Modulation of the dihydropyridine-sensitive calcium channels in Drosophila by a phospholipase C-mediated pathway.

Disruption of phospholipase C-beta (PLC) by the norpA mutations of Drosophila renders flies blind by affecting the light-evoked photoreceptor potential. We report here that the norpA-coded PLC modulates the 1,4-dihydropyridine (DHP)-sensitive Ca2+ channels in larval muscles. The DHP-sensitive current was reduced in the norpA mutants. Application of 1 microM phorbol 12-myristate 13-acetate (TPA) and 1 microM phorbol 12,13-didecanoate (PDD), activators of protein kinase C (PKC), rescued the current in the mutant fibers without significantly affecting the normal current. 4Alpha-phorbol 12,13-didecanoate (4alphaPDD), an inactive analog of PDD, did not affect either the normal or the mutant current.

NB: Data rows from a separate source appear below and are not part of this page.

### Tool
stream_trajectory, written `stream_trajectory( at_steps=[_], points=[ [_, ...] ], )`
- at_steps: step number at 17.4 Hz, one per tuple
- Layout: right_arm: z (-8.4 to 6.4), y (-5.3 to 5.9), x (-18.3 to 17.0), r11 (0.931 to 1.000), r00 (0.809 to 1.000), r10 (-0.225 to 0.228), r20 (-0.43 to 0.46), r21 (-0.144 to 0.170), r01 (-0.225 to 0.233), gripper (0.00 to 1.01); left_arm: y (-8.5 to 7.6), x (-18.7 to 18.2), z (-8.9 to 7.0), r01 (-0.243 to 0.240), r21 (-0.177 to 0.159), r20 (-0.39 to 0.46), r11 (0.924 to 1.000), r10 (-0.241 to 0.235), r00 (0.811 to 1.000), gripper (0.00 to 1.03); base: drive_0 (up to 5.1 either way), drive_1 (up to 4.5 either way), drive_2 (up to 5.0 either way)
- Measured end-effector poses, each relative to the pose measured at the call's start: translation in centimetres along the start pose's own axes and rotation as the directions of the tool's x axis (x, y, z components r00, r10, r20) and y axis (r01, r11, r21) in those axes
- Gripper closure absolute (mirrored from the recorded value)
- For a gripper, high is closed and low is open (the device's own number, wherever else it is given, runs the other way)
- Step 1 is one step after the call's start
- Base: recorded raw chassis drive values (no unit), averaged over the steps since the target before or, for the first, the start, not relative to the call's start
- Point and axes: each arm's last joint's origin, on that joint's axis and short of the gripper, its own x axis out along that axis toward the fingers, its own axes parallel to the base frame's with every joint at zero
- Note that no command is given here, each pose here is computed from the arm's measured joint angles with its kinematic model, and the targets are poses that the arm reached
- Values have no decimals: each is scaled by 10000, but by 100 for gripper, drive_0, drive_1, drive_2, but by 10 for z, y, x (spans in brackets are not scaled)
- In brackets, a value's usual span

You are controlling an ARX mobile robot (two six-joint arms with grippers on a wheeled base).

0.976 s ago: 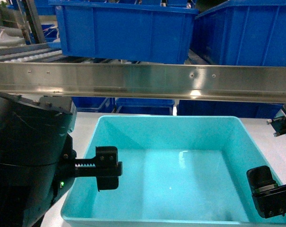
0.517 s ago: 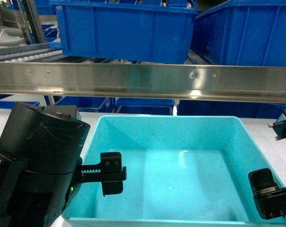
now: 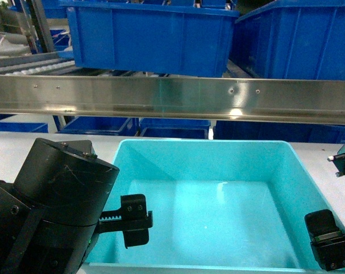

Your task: Organize blue bins on left shelf correctly

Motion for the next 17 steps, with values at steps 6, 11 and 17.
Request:
stream_trajectory(
  at_steps=[6, 11, 17],
  points=[
    [-1, 0, 0, 10000, 10000, 0, -23, -85, 0, 28, 0, 0, 0, 3, -84, -2, 10000, -3, 10000, 25, 0, 0, 0],
    [-1, 2, 0, 9997, 9998, 188, -24, -159, -189, 59, 0, 0, 0, 101, -111, -28, 9999, -101, 9999, 58, 0, 0, 0],
    [1, 4, -1, 9975, 9983, 559, 152, 413, -565, 98, -6, -2, 0, 680, -144, -13, 9976, -680, 9977, 101, 0, 0, 0]
  ],
)
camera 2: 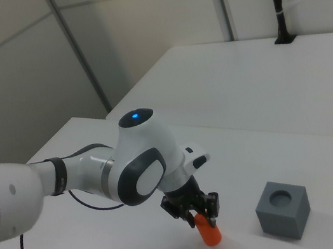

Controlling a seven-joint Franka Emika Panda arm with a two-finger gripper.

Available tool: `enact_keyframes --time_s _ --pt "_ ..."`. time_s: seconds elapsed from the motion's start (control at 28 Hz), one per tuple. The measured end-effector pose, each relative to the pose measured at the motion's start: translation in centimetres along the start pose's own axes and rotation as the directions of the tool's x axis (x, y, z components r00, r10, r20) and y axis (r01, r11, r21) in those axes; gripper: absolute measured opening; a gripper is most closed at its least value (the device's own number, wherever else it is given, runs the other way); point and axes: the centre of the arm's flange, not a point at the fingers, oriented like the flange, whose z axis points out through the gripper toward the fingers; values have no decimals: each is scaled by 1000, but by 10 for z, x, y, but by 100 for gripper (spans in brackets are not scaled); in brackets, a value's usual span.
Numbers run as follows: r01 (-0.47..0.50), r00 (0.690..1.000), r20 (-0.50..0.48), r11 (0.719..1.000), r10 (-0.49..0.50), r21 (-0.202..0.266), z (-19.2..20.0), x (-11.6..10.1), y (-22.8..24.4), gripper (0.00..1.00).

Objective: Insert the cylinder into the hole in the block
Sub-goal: 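Close the gripper around the orange cylinder and lift it, then carry the cylinder over the grey block's hole and lower it in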

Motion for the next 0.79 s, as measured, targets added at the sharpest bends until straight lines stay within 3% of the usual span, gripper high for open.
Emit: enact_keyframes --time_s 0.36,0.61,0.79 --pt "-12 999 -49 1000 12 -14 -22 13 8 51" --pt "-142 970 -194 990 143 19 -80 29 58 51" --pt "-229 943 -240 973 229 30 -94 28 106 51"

One micromolar bisindolylmaleimide (BIM), an inhibitor of PKC, reduced the current in the normal fibers without affecting the mutant current. 300 microM sn-1,2-dioctanoyl-glycerol (DOG), an analog of diacylglycerol (DAG), increased the current in the mutant fibers. These experiments suggest that the DHP-sensitive Ca2+ channels in Drosophila may be modulated by the PLC-DAG-PKC pathway, and that the same PLC isozyme which is involved in phototransduction in the adult flies may also modulate muscle Ca2+ channels in the larval stage of development.